No ano e meio desde a abertura do caso, houve Elemento Guadiana. A peça que aparece e desaparece dependendo do momento é uma nota divulgada pelo Ministério Público em 14 de março de 2024, que, entre outras coisas, informa a confissão de crimes de Gonzalez Amador. A declaração foi considerada crime quando o Supremo Tribunal de Madrid remeteu o caso ao Supremo Tribunal. Por outro lado, rejeitou a existência de processo criminal e fez uma mudança: ordenou uma investigação sobre Garcia Ortiz devido ao vazamento do e-mail.
No entanto, esta nota foi uma parte importante do caso da acusação, embora estivesse ligada ao resto dos factos. Isso ajudou Gabriel Rodriguez-Ramos, advogado de Gonzalez Amador, a argumentar que Garcia Ortiz vazou o e-mail para abrir caminho para a declaração e incluir uma referência a confissões de crimes. O objetivo final, segundo o advogado, era preparar uma “justificativa institucional para a culpa”.
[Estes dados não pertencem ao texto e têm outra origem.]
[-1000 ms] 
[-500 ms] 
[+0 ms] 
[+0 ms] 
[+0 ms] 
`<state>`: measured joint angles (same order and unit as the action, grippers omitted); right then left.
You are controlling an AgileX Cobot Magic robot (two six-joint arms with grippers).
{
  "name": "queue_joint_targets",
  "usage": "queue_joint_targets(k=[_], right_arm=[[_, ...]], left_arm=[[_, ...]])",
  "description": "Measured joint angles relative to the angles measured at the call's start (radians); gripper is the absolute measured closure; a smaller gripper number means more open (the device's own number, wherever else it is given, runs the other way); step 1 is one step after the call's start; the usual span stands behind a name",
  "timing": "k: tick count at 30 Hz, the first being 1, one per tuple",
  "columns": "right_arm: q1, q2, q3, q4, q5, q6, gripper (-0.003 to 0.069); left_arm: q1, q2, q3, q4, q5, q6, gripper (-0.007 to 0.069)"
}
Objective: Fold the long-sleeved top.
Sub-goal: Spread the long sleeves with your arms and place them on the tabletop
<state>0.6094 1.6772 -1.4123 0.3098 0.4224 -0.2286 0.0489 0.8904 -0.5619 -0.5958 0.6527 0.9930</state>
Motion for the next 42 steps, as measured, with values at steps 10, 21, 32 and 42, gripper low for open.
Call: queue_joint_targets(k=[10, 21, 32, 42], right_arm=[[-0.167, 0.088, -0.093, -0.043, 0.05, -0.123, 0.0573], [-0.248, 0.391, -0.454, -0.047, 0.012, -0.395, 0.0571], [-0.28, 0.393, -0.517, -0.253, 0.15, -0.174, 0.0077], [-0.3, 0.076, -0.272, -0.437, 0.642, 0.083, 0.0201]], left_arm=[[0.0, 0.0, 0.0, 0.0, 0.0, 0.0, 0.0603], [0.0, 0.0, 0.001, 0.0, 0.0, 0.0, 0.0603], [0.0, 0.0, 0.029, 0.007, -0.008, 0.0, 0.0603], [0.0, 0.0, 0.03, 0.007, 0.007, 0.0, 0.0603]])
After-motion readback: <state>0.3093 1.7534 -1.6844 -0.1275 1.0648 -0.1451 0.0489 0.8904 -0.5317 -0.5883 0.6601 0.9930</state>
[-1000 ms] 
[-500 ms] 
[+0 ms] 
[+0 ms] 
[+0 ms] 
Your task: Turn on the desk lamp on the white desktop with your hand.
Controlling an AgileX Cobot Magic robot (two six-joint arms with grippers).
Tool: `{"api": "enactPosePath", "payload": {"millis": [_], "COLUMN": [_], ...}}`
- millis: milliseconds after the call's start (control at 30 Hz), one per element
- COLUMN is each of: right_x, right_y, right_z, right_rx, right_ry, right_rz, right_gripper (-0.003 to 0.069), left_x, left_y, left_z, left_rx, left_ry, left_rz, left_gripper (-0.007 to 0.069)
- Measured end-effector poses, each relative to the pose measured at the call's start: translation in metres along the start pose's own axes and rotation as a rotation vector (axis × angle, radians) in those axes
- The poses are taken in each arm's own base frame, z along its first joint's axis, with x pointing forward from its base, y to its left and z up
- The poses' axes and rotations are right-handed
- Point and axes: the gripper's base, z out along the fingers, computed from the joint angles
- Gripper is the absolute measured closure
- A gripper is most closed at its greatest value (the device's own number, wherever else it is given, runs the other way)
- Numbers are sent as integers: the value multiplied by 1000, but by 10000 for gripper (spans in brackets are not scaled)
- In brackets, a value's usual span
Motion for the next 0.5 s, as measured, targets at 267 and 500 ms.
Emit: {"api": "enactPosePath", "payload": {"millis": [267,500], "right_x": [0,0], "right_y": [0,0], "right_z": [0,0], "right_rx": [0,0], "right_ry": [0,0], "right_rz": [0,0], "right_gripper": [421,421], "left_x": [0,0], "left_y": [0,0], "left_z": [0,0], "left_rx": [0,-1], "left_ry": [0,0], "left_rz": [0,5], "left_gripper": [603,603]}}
Uma parte significativa da divulgação das alegações teve como objetivo reduzir a credibilidade dos jornalistas da SER. Eldiario.es e El Pais, que, sem revelar as fontes, afirmou que a informação não provinha de García Ortiz. Rodriguez-Ramos reconheceu o direito dos jornalistas a beneficiarem do sigilo profissional – mas não outro procurador, Juan Antonio Fargo, um advogado extravagante da associação profissional independente de procuradores de minorias – mas sublinhou que isso prejudicava o valor das suas reivindicações.
Citando códigos legais e literatura jurídica, os promotores apoiaram-se fortemente em considerações políticas para acusar García Ortiz de agir “em aliança com o governo”. Leis, política e jornalismo: um coquetel que o Supremo Tribunal terá que decidir.